## TASK PROMPT
Provide nothing except how many lines of the data contain the word "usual".

Stored data entries:
Segment Open
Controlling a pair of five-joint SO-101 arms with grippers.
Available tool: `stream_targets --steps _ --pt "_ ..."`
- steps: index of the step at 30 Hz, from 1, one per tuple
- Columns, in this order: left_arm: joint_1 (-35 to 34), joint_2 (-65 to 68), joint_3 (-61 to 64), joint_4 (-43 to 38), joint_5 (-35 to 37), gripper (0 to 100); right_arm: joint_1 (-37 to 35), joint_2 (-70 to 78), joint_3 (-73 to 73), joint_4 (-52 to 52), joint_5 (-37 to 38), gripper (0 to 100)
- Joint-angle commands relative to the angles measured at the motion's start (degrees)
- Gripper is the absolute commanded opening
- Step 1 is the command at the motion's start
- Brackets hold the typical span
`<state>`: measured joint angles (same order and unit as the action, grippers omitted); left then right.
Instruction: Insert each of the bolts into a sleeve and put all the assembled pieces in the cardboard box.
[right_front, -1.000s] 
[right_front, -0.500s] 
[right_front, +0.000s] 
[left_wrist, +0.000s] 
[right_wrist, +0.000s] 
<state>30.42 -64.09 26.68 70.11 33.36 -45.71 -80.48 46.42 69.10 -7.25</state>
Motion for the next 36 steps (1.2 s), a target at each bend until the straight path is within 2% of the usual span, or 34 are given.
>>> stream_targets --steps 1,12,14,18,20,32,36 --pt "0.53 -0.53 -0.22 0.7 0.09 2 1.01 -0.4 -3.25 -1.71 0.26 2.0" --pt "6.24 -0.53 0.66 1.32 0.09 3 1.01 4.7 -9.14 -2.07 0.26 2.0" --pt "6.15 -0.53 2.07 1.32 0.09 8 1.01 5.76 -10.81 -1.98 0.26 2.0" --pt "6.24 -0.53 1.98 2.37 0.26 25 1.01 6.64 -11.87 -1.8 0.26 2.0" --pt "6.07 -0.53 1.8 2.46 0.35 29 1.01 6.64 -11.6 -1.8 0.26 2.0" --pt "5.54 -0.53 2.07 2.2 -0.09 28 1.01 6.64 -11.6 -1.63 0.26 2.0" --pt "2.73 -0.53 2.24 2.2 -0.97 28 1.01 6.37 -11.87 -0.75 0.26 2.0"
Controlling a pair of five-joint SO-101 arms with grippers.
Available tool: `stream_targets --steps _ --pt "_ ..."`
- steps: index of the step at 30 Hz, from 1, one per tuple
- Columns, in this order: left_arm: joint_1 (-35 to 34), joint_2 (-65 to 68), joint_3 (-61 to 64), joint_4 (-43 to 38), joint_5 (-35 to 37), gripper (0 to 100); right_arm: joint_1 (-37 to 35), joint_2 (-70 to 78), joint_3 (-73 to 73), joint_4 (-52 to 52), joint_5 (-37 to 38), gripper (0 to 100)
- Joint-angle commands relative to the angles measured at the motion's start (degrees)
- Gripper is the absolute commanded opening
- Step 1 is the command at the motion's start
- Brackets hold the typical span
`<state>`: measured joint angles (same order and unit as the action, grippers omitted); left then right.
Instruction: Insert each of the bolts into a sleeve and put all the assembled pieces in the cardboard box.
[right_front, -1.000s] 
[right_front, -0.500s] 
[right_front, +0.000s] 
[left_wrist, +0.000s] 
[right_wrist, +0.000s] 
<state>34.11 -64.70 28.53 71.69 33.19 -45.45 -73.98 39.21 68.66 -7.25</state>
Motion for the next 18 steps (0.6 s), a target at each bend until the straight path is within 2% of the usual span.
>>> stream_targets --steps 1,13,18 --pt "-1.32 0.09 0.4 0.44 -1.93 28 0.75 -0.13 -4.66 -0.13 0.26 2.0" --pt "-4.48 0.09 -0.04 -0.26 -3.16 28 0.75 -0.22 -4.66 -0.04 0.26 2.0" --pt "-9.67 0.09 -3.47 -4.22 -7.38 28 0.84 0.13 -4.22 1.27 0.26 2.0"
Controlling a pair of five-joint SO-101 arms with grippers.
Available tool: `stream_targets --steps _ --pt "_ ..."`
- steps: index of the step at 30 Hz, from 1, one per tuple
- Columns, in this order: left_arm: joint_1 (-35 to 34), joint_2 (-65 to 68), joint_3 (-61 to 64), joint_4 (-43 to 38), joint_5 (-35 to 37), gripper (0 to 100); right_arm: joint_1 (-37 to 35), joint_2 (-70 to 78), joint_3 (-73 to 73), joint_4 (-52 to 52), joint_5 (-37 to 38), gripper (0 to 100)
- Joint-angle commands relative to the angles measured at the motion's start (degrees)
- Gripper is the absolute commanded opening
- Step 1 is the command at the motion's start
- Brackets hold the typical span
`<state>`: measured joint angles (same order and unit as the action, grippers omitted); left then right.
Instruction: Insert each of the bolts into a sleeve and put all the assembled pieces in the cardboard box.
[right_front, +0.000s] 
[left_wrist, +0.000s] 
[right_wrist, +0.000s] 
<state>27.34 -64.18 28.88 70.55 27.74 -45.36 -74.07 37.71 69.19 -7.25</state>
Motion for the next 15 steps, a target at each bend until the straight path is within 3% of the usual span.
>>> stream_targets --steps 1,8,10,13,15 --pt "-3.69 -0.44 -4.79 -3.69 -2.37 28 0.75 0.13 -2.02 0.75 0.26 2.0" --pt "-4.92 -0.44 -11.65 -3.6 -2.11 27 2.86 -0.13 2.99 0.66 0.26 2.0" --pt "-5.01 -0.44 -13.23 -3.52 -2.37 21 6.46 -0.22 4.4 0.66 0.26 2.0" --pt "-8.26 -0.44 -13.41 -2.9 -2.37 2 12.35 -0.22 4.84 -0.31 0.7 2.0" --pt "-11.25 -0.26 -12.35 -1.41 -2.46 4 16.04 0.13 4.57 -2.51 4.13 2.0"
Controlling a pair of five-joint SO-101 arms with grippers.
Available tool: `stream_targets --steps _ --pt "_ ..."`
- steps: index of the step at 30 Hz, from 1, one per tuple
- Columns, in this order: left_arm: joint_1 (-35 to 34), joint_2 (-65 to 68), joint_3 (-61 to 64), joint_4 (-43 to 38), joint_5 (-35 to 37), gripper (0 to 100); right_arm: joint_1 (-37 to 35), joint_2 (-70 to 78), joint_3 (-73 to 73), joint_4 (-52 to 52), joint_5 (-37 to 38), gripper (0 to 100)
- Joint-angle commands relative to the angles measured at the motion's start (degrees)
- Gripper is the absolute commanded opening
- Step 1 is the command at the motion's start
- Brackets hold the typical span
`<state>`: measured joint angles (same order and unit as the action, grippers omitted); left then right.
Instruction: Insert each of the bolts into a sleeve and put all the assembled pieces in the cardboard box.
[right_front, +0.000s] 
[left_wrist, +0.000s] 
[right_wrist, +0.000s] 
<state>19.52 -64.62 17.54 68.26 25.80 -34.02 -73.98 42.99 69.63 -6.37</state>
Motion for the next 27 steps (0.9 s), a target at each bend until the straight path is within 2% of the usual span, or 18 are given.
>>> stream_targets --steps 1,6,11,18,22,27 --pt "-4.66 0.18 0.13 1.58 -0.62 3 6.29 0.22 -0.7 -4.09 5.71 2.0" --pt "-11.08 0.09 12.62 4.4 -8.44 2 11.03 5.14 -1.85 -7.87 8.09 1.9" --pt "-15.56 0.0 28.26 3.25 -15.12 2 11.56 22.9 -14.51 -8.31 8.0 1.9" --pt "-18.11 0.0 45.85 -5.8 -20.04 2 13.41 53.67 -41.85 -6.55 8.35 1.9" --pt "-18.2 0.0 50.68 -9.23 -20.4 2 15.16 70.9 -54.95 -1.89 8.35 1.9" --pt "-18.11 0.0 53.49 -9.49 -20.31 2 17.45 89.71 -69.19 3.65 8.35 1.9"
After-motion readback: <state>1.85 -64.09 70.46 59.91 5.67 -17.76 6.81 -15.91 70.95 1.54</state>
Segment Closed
## RESPONSE TO THE TASK
4